Dal punto di vista di ARPAV, tuttavia, è possibile affermare con chiarezza che, al momento, non esistono studi approvati e condivisi dalla comunità scientifica in grado di dimostrare che la diffusione del Coronavirus sia causata dall’inquinamento da particolato atmosferico. Sarebbe bene, quindi, in un momento di difficoltà come quello che stiamo attraversando, evitare in tutti i modi di diffondere informazioni non verificate, né alimentare contrapposizioni ideologiche. In questa fase critica della vita del nostro Paese queste polemiche sono molto dannose, perché generano incertezza nelle persone.

I documenti circolati in questi giorni a sostegno della correlazione tra inquinamento e contagio non sono studi approfonditi, pubblicati e rivisti dalla comunità scientifica, con il principio della “peer review” e secondo i crismi riconosciuti della ricerca, in cui le ipotesi sono sottoposte a plurime verifiche applicando il

canone epistemologico della falsificabilità.

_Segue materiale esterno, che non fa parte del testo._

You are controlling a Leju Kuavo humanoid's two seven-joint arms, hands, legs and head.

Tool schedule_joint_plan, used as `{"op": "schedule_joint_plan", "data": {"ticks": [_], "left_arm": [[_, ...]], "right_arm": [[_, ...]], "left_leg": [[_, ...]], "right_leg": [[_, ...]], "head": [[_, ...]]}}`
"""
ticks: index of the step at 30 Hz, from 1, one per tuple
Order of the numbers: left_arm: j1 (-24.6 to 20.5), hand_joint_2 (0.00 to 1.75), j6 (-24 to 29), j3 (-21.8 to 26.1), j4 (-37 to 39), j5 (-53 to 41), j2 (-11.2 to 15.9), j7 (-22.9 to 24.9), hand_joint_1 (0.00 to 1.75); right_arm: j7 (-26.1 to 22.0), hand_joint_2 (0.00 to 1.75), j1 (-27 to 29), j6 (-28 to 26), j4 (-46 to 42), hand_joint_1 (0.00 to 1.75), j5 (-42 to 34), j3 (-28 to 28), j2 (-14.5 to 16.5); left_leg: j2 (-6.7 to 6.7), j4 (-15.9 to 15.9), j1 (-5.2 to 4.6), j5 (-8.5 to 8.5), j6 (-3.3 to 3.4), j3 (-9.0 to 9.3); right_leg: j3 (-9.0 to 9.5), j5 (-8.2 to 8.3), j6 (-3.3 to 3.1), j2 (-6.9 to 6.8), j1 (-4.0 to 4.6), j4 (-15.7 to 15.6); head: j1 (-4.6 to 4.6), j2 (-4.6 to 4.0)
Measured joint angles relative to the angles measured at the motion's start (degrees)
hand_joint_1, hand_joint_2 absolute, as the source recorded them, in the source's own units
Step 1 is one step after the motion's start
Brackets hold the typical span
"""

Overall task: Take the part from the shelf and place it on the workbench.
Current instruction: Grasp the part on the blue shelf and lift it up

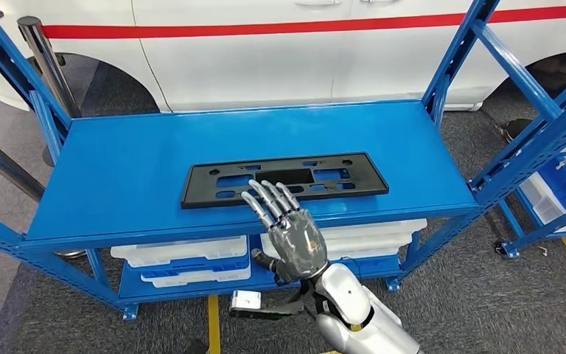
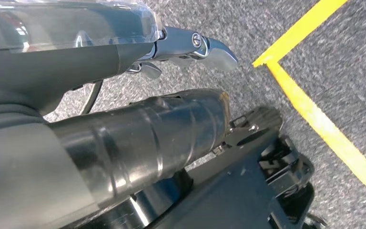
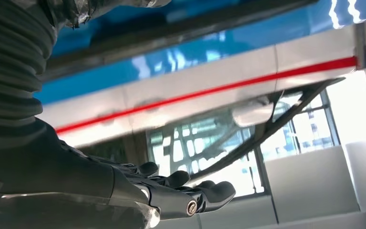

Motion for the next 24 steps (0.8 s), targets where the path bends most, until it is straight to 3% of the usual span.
{"op": "schedule_joint_plan", "data": {"ticks": [2,3,4,5,6,7,9,13,14,16,17,18,19,20,22,24], "left_arm": [[0.10,0.00,0.00,0.00,0.00,0.02,0.01,0.01,0.00],[0.18,0.00,0.00,0.00,0.00,0.02,0.02,0.02,0.00],[0.24,0.00,0.00,-0.01,0.00,0.03,0.02,0.02,0.00],[0.27,0.00,-0.01,-0.01,0.00,0.04,0.01,0.02,0.00],[0.28,0.00,-0.01,-0.02,0.00,0.07,-0.01,0.02,0.00],[0.24,0.00,-0.02,-0.03,0.00,0.10,-0.02,0.02,0.00],[0.16,0.00,-0.02,-0.07,0.00,0.19,-0.01,0.02,0.00],[-0.01,0.00,-0.01,-0.23,0.00,0.21,0.03,0.01,0.00],[-0.10,0.00,-0.01,-0.28,0.00,0.21,0.04,0.00,0.00],[-0.15,0.00,0.00,-0.32,0.00,0.21,0.04,0.00,0.00],[-0.09,0.00,0.00,-0.33,0.00,0.22,0.04,0.01,0.00],[0.01,0.00,0.00,-0.33,0.00,0.22,0.04,0.01,0.00],[0.11,0.00,0.00,-0.33,0.00,0.24,0.05,0.01,0.00],[0.16,0.00,0.00,-0.33,0.00,0.26,0.07,0.01,0.00],[0.14,0.00,0.00,-0.37,0.00,0.29,0.18,0.01,0.00],[0.02,0.00,0.00,-0.43,0.00,0.30,0.28,0.01,0.00]], "right_arm": [[0.38,1.75,-0.29,0.46,-0.63,0.00,0.75,-0.36,-1.28],[0.59,1.31,-0.32,0.69,-0.88,0.00,1.04,-0.52,-1.82],[0.78,0.87,-0.39,0.93,-1.15,0.00,1.30,-0.64,-2.28],[0.94,0.44,-0.56,1.29,-1.47,0.00,1.38,-0.77,-2.68],[1.08,0.44,-0.80,1.74,-1.78,0.00,1.28,-0.91,-3.00],[1.18,0.87,-1.09,2.28,-2.06,0.00,1.01,-1.05,-3.28],[1.25,1.75,-1.52,3.07,-2.52,0.00,0.11,-1.38,-3.76],[0.91,1.75,-1.73,2.53,-3.87,0.00,0.33,-1.97,-4.46],[0.96,1.75,-1.80,2.39,-4.21,0.00,0.74,-1.99,-4.52],[1.40,1.75,-1.90,2.33,-4.51,0.00,1.50,-2.00,-4.59],[1.67,1.75,-1.91,2.44,-4.53,0.00,1.78,-2.00,-4.65],[1.92,1.75,-1.91,2.60,-4.53,0.00,1.95,-2.01,-4.73],[2.09,1.75,-1.92,2.79,-4.53,0.00,2.03,-2.02,-4.81],[2.18,1.75,-1.97,3.02,-4.53,0.00,2.05,-2.04,-4.88],[2.24,1.75,-2.17,3.49,-4.55,0.00,2.04,-2.09,-5.02],[2.26,1.75,-2.42,3.82,-4.61,0.00,2.03,-2.12,-5.11]], "left_leg": [[0.00,0.01,-0.03,-0.19,0.25,0.08],[-0.03,0.02,-0.04,-0.32,0.29,0.19],[-0.08,0.03,-0.04,-0.48,0.25,0.40],[-0.13,0.03,-0.04,-0.68,0.14,0.73],[-0.16,0.03,-0.04,-0.92,-0.03,1.06],[-0.19,0.10,-0.15,-1.18,-0.28,1.30],[-0.19,0.05,-0.33,-1.49,-0.86,1.46],[-0.08,0.98,-0.37,-2.56,-2.01,1.34],[-0.05,3.10,-0.36,-3.69,-2.20,0.39],[-0.03,10.27,-0.32,-6.68,-2.39,-3.36],[-0.03,13.70,-0.32,-7.61,-2.45,-5.40],[-0.02,15.57,-0.32,-7.50,-2.46,-6.76],[-0.02,15.22,-0.32,-6.19,-2.40,-7.08],[-0.02,12.64,-0.34,-3.94,-2.23,-6.27],[0.00,5.13,-0.53,0.32,-1.63,-3.26],[0.02,0.87,-0.82,1.33,-1.10,-1.36]], "right_leg": [[-4.09,-2.10,0.31,-0.01,-0.13,6.86],[-5.25,-1.78,0.37,-0.01,-0.17,8.25],[-5.19,-0.25,0.33,-0.02,-0.19,7.22],[-4.05,2.12,0.19,-0.02,-0.20,4.09],[-2.40,4.37,-0.01,-0.03,-0.17,0.04],[-0.75,5.91,-0.21,-0.03,-0.03,-3.70],[0.83,6.57,-0.57,0.04,0.27,-7.24],[1.61,6.19,-1.66,0.20,0.02,-8.03],[1.96,6.12,-2.02,0.15,-0.13,-8.25],[2.42,5.76,-2.62,-0.01,0.01,-8.32],[2.61,5.57,-2.77,-0.03,0.10,-8.30],[2.85,5.35,-2.85,-0.01,0.18,-8.28],[3.17,5.09,-2.86,0.06,0.24,-8.25],[3.61,4.79,-2.82,0.12,0.29,-8.23],[4.44,4.09,-2.56,0.19,0.49,-8.16],[4.64,3.64,-2.10,0.18,0.65,-8.05]], "head": [[0.00,0.00],[0.00,0.00],[0.01,0.00],[0.00,0.00],[0.01,0.00],[0.01,0.00],[0.00,0.00],[-0.05,0.00],[-0.05,0.00],[-0.06,0.00],[-0.05,0.00],[-0.05,0.00],[-0.06,0.00],[-0.05,0.00],[-0.05,0.00],[-0.03,0.00]]}}
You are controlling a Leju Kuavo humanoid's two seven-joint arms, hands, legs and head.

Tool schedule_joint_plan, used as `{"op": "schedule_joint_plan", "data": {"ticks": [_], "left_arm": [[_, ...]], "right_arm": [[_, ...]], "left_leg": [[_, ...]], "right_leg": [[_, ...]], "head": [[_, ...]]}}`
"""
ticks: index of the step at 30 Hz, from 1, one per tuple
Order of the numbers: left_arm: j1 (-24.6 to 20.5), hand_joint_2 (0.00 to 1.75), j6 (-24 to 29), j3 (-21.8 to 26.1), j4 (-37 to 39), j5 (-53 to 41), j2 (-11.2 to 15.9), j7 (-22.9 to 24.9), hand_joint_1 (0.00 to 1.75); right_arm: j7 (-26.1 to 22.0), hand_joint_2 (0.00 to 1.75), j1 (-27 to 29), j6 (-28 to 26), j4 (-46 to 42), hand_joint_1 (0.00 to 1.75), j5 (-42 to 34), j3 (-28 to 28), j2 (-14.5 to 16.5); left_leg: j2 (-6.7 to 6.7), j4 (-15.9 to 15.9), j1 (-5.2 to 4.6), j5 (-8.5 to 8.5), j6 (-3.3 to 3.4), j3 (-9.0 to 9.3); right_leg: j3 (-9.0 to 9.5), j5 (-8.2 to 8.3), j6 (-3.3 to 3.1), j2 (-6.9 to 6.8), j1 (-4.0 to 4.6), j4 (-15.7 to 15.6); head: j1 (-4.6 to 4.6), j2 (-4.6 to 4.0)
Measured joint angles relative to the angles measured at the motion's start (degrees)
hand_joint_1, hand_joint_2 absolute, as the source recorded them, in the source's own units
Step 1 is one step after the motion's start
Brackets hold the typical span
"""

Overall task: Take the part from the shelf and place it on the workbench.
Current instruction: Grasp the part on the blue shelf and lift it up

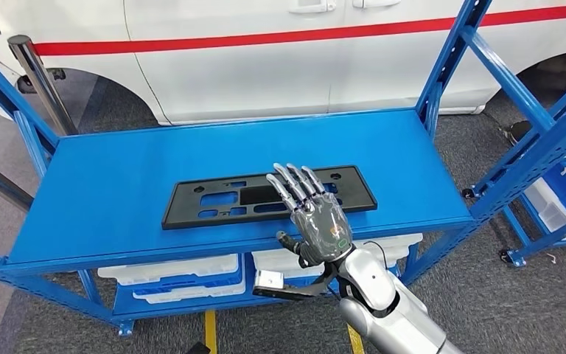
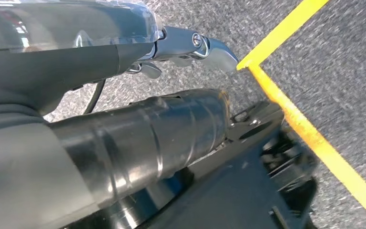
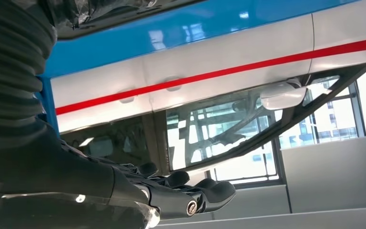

Maggiore attenzione dovrebbe essere prestata da tutti, e non solo dai ricercatori, nel riprendere tali notizie, perché in questi momenti è necessario, soprattutto per chi rappresenta una fonte informativa, fornire informazioni sobrie, oggettive e verificate.

Quel che è certo è che ad oggi non c’è evidenza alcuna di un “legame causa-effetto” tra inquinamento atmosferico e diffusione del virus. Le correlazioni talvolta evidenziate non sono infatti sufficienti ad affermare relazioni di causalità. E se, in via generale, si possono correlare fenomeni di ogni genere, ciò non significa che ci sia un legame causale tra le variabili osservate. Una “correlazione” non comporta infatti automaticamente un “rapporto causa-effetto”, che necessita invece di conferme più solide: è necessario a tal fine disporre di molti dati e di serie storiche lunghe, nonché verificare tutte le ipotesi e depurare le analisi dai cosiddetti “fattori confondenti” .

Certo è che queste polemiche sui supposti effetti e fattori ambientali non devono distogliere nessuno dalle indicazioni davvero importanti fornite dal mondo medico scientifico e che sono acclarate come elementi decisivi per contenere la diffusione del virus, ovvero il distanziamento sociale e l’igiene personale.

Stare a casa; attività lavorative in presenza solo se indifferibili; tenere sempre come minimo un metro di distanza dalle altre persone; lavarsi le mani bene e spesso; non toccarsi il viso. Queste sono le indicazioni degli Enti competenti (ISS, OMS).

Tutto il resto sono in questo momento mere illazioni.

La inopportunità e il pericolo dell’aver diffuso considerazioni sulle polveri come fattore di accelerazione dell’epidemia (cosa di cui, ripetiamo, non c’è ad oggi evidenza scientifica) e nell’avergli dato una risonanza mediatica sproporzionata, stanno nel rischio che qualcuno possa allentare precauzioni e misure di sicurezza “perché il virus sta nell’aria e nella polvere”.

Su tutto il resto, ARPAV e SNPA possono fare e faranno, come sempre, la loro parte, fornendo tutte le conoscenze e i dati disponibili alle Autorità sanitarie, permettendo così a chi di dovere (ISS, ISPRA, CNR, una commissione mista congiunta salute ambiente… ) di esprimersi, anche nel valutare le variabili ambientali.